### [Description of the task]
In the listing below, find each line containing "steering" and report it.

• • • • •

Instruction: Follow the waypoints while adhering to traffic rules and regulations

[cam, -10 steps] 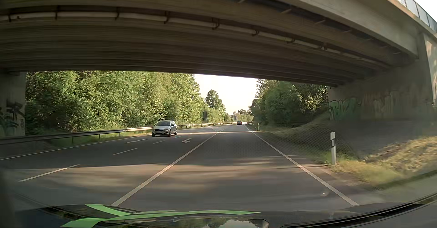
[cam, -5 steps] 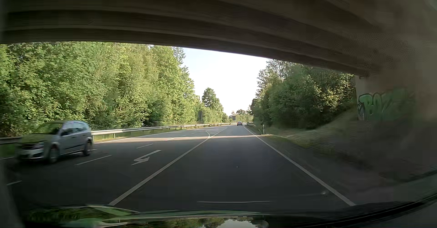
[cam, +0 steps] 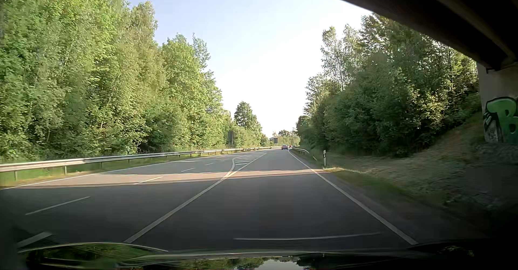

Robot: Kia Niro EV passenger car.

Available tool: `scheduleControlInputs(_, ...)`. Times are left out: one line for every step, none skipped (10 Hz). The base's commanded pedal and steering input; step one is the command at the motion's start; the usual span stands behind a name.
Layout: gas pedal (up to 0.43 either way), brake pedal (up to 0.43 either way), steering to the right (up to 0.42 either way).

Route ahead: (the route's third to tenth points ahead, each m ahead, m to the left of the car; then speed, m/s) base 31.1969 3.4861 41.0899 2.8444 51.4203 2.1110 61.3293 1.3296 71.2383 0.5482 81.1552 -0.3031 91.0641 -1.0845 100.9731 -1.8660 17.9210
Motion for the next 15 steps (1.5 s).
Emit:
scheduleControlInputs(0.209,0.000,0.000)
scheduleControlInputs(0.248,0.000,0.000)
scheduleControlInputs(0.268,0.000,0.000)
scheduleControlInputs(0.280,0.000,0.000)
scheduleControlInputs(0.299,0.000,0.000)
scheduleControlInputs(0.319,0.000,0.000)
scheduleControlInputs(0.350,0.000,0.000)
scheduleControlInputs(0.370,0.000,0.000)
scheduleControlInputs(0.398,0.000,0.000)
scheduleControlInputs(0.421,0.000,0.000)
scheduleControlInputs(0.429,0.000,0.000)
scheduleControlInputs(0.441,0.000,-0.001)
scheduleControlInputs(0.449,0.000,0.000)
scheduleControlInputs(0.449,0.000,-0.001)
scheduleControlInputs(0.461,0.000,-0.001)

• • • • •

### [Answer]
Available tool: `scheduleControlInputs(_, ...)`. Times are left out: one line for every step, none skipped (10 Hz). The base's commanded pedal and steering input; step one is the command at the motion's start; the usual span stands behind a name.
Layout: gas pedal (up to 0.43 either way), brake pedal (up to 0.43 either way), steering to the right (up to 0.42 either way).

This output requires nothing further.